● **Instructions to follow**
Leave every picture out and give back the lines below from the first through the line that holds "In this photo, where can the tall pale blue", exactly as written.

————————

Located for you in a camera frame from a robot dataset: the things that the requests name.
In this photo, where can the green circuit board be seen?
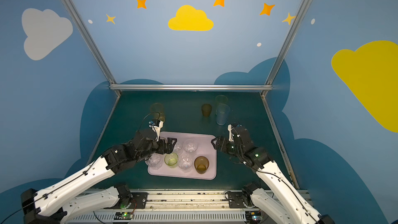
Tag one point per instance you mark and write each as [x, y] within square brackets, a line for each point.
[253, 217]
[124, 216]

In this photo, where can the tall pale blue glass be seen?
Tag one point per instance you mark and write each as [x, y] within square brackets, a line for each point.
[222, 112]

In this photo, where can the aluminium frame post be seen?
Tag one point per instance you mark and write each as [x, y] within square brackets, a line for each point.
[293, 29]
[83, 30]

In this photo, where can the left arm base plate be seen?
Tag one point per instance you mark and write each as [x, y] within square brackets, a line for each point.
[134, 200]

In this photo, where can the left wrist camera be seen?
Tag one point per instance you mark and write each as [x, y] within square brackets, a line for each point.
[156, 126]

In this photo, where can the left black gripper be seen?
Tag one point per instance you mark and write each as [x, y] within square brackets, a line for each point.
[168, 146]

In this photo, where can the right aluminium frame post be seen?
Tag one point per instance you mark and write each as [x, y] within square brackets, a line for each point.
[293, 29]

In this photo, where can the clear faceted glass back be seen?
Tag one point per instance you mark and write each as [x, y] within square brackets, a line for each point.
[190, 146]

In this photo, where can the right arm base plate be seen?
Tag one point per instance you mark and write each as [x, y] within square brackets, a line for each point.
[238, 199]

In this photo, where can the lilac plastic tray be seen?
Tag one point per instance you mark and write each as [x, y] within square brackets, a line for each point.
[193, 157]

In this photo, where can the green faceted glass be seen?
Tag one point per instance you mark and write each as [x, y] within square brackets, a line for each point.
[171, 160]

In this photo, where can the dark brown textured cup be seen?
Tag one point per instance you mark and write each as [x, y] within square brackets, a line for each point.
[201, 164]

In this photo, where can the clear faceted glass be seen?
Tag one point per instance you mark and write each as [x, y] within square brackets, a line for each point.
[185, 162]
[155, 161]
[178, 148]
[190, 146]

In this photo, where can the back horizontal aluminium bar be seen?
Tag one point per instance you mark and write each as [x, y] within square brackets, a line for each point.
[136, 87]

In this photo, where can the small dark brown cup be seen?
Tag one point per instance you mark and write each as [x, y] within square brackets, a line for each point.
[206, 110]

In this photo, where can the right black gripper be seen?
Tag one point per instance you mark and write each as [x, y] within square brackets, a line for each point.
[221, 144]

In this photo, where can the tall yellow glass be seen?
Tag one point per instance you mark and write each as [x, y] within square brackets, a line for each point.
[158, 111]

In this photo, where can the left green circuit board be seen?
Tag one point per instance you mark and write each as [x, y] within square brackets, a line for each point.
[124, 216]

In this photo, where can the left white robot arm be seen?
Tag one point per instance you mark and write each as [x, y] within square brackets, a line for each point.
[61, 202]

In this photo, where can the left aluminium frame post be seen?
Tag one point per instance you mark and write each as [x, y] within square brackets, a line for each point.
[83, 30]

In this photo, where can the tall pale green glass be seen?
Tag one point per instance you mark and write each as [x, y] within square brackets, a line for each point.
[221, 99]

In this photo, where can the right green circuit board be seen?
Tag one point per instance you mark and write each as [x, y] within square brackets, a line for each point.
[253, 217]

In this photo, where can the aluminium front rail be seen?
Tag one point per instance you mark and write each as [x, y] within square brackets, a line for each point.
[183, 206]

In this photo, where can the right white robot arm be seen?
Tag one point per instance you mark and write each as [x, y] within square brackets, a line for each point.
[291, 207]

————————

● **Exercise solution**
Located for you in a camera frame from a robot dataset: the things that the requests name.
In this photo, where can the green circuit board be seen?
Tag one point per instance you mark and write each as [x, y] within square brackets, a line for each point.
[253, 217]
[124, 216]

In this photo, where can the tall pale blue glass be seen?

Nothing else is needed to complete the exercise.